» About this task
Could you transcribe exactly the lines below, from the line with "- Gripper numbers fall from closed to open" through the line with "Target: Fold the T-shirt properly", and nothing else, leaving out the pictures?

[Items listed in a dataset]
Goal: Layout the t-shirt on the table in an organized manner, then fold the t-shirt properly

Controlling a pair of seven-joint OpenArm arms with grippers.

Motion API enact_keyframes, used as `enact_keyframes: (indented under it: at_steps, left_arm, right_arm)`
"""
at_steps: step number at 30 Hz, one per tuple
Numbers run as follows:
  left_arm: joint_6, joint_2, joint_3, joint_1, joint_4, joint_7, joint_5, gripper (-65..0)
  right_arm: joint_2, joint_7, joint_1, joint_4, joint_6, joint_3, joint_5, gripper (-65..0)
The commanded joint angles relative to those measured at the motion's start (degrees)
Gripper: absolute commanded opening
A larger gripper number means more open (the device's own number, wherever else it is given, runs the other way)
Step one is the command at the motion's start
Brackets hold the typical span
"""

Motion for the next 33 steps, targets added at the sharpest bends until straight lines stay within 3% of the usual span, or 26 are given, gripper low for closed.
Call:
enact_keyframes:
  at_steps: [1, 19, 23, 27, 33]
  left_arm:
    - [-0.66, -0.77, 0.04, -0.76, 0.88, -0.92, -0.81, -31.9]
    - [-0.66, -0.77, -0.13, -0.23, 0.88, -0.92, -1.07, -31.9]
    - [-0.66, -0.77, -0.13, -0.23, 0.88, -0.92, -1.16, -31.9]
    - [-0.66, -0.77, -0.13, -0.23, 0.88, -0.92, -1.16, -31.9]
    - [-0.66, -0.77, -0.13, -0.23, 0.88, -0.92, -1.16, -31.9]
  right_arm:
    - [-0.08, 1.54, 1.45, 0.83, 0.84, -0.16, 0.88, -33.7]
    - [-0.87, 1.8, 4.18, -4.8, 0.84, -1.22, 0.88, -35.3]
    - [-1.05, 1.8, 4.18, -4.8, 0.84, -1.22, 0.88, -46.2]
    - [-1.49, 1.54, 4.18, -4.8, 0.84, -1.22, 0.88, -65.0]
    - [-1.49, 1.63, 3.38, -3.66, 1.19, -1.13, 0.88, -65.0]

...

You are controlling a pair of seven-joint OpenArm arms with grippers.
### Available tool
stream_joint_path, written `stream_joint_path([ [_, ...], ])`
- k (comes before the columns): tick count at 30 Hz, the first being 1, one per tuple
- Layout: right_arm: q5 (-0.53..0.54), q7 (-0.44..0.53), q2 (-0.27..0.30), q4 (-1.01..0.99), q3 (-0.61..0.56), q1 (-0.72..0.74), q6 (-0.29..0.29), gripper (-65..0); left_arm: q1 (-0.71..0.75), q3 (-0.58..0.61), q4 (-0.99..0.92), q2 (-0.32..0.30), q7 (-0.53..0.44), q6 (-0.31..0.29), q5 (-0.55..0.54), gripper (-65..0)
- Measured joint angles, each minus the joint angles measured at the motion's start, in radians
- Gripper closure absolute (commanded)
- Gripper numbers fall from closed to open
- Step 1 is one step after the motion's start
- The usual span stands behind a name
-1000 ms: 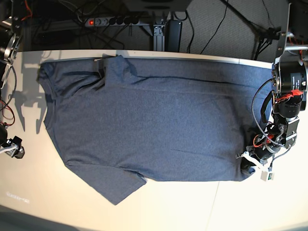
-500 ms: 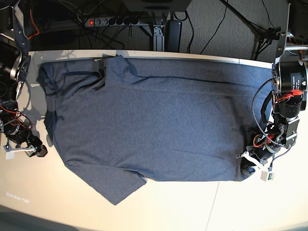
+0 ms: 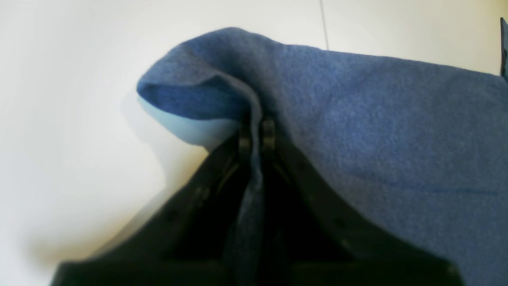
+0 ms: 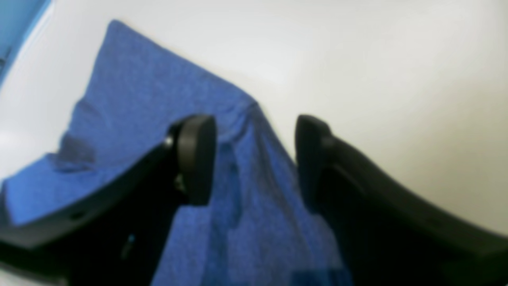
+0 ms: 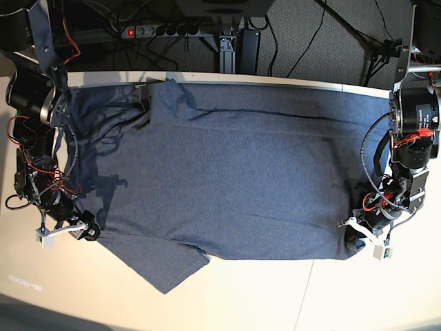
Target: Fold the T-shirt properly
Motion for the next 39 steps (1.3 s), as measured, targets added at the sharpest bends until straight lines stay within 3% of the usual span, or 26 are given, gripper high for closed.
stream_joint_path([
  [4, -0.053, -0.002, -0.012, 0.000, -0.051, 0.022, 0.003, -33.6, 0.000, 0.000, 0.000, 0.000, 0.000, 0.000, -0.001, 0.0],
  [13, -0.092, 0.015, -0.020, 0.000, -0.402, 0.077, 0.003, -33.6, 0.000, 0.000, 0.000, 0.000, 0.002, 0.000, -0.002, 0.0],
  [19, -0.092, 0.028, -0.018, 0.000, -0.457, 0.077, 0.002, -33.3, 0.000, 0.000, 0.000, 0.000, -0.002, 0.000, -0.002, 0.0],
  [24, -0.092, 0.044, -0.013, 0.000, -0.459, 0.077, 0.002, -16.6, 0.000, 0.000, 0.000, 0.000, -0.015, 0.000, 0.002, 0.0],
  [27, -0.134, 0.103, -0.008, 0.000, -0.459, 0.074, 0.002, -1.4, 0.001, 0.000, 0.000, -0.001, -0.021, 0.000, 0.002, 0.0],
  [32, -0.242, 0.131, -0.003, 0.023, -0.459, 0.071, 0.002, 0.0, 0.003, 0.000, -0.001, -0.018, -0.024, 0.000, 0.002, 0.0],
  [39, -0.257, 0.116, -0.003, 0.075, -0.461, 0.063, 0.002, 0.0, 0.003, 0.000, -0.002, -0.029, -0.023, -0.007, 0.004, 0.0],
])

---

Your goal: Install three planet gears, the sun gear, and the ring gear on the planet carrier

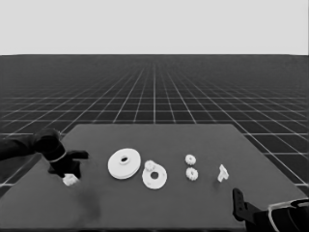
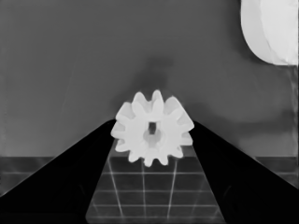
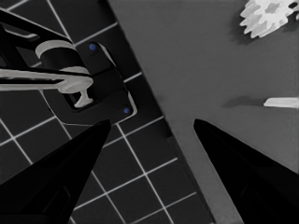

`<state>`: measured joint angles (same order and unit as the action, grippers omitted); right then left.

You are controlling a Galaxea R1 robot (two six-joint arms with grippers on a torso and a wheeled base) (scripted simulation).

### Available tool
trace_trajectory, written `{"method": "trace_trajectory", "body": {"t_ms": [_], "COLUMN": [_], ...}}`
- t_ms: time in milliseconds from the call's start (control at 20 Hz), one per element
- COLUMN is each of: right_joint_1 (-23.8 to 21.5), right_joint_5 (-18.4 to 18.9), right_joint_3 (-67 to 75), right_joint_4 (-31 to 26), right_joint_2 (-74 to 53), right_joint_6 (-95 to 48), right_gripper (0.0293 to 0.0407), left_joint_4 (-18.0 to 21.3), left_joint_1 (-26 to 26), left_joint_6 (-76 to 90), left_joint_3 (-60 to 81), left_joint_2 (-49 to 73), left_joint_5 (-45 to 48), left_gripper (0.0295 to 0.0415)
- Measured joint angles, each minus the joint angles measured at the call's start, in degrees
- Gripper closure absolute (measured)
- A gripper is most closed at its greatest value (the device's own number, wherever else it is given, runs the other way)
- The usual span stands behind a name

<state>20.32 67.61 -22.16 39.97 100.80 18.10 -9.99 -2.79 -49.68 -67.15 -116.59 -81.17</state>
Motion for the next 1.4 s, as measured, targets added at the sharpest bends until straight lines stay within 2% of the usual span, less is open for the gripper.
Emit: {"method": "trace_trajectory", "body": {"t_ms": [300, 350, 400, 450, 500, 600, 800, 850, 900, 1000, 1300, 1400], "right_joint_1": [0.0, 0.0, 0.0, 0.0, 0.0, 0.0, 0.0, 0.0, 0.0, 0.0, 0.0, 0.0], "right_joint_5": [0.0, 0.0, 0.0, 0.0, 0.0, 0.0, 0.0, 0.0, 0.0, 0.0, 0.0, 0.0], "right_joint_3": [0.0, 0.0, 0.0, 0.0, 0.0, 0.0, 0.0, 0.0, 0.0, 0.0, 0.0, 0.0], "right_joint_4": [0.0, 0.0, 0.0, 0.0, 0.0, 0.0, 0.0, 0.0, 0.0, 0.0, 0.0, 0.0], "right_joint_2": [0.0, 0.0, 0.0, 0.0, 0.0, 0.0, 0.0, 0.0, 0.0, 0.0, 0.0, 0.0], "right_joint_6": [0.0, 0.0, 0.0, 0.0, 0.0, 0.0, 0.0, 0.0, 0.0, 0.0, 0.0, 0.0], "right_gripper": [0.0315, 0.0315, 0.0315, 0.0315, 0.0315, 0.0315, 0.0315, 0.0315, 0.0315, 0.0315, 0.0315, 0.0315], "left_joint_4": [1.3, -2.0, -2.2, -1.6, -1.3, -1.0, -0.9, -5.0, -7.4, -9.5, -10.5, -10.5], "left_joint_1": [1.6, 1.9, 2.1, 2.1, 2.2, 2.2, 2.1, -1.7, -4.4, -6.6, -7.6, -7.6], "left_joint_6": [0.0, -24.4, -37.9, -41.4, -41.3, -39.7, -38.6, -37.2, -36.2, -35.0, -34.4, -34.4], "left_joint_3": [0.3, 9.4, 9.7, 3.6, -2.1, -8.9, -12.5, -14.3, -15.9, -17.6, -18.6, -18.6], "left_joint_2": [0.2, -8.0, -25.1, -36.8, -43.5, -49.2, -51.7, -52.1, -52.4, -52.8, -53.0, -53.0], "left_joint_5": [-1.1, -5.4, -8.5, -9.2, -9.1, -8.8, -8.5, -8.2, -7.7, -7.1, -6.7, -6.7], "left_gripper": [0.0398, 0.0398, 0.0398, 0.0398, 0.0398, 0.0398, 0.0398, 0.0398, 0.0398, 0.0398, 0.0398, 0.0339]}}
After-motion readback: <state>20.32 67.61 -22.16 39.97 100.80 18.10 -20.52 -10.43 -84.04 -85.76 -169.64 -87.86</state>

» Problem solution
- Gripper numbers fall from closed to open
- Step 1 is one step after the motion's start
- The usual span stands behind a name
-1000 ms: 
-500 ms: 
+0 ms: 
+0 ms: 
+0 ms: 
Target: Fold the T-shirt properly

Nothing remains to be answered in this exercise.